Cosas extrañas



Estos días, en parte para refugiarme de la deprimente realidad política, estoy viendo Stranger Things. Voy por la segunda temporada y consumo los episodios de esta serie de Netflix a razón de tres al día, con lo que calculo que en apenas otra semana la habré acabado. Y es que he de confesarles que de Stranger Things me gusta todo: sus personajes, ese pequeño universo adolescente y ochentero que tan bien consigue recrear y que tanta nostalgia me produce y, en particular, la idea de que anda por ahí, al acecho, una especie de reverso tenebroso de todas las cosas (el "mundo del revés") en el que todo se somete a los tentáculos de la oscuridad y frío.

Mucho me temo que esa amenaza es tan real como la vida misma y que, además, está dentro de cada uno de nosotros. Peleamos con él "mundo del revés" a diario y con suerte desigual: cada vez que le faltamos al respeto a alguien, cada vez que juzgamos con ligereza la conducta de los demás, cada vez que hacemos lo que más nos conviene o lo que nos resulta más fácil en lugar de lo que sería necesario hacer, él, nuestro lado oscuro, gana y nosotros perdemos. Y perdemos muy a menudo.

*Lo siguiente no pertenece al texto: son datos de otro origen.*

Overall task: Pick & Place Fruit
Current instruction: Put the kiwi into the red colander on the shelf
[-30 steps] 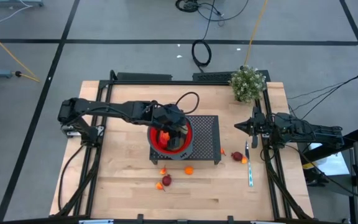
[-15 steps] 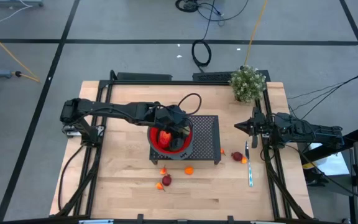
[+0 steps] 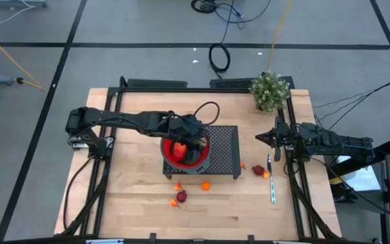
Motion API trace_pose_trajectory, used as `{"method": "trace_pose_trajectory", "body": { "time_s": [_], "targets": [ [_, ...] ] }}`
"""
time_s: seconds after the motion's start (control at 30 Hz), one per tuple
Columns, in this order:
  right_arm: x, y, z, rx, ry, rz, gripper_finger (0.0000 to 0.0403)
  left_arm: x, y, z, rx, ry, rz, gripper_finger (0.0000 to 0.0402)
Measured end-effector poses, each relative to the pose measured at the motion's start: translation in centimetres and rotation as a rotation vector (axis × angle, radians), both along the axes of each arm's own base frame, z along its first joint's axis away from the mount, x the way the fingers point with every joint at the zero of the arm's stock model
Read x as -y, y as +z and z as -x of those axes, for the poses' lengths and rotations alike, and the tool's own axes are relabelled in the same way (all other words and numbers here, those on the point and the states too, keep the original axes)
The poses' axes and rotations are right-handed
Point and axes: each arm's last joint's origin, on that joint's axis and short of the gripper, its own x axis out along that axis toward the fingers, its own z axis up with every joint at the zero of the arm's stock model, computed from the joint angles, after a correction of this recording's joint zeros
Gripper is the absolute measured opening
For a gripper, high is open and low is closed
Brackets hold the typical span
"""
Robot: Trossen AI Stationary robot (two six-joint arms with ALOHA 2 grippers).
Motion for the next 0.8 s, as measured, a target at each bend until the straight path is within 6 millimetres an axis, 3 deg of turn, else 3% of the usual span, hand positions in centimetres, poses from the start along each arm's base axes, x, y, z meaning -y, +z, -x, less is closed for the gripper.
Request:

Sin embargo, esas derrotas no tienen nada de extraño. Es imposible estar todo el tiempo a la altura de las obligaciones que el mundo nos impone y, aún peor, de las expectativas que nosotros mismos nos creamos. Hasta anteayer mismo (en la escala evolutiva sería más bien hasta hace diez minutos) nuestras únicas preocupaciones eran fáciles de resumir: se trataba de conseguir algo de comer y de hacer lo posible para no acabar el día convertido en comida. 

En nuestro sofisticado mundo moderno ese abanico se ha ampliado hasta el horizonte y más allá. Tenemos que cuidar de nuestros hijos, estudiar y hacer oposiciones, tener un buen trabajo, conseguir que nuestra pareja nos siga queriendo a pesar de todos los pesares, mantener unas relaciones -al menos- cordiales con la ex mujer, la familia, los amigos y los vecinos, llegar a fin de mes (hipoteca, coche, dentista), mantenernos en forma, sacar a pasear al perro a las seis de la mañana, reparar el horno y la caldera, cambiar el sofá, combatir el cambio climático... en fin, un lío.

A veces tenemos la sensación de que no damos ni una. Y es cierto, no damos abasto y no hay nada en nuestro material genético que nos haya preparado para hacer cola en el supermercado,  aguantar los atascos de cada mañana y soportar los cambios de humor del tarado de tu jefe, ese que siempre intenta compensar sus limitaciones cognitivas dando por el culo al prójimo. Por eso nos invaden la depresión, la ansiedad y el estrés, porque no tenemos ni la menor idea de cómo se pelea con un tigre de garras invisibles.

Conviene recordar, intuyo, que todo esto que nos tomamos con tanta gravedad no es más que un breve interludio. Estamos vivos apenas un segundo y dentro de nada caerá el telón y nadie recordará nada de lo que ahora nos parece tan importante. Todo pasa y nada dura: ni el miedo, ni las preocupaciones, ni la tristeza, ni la sensación de haberle fallado a todo el mundo. Todo eso se desvanecerá como lo hacen las cosas que sólo llegaron a existir dentro de nuestra cabeza.

Y cuando eso suceda, cuando ya no estemos, el sol del mediodía, alto e imponente, volverá a ocupar su lugar en el cielo. Y el mundo seguirá girando, ciego y ajeno, sin desviarse ni un milímetro de su órbita levemente excéntrica.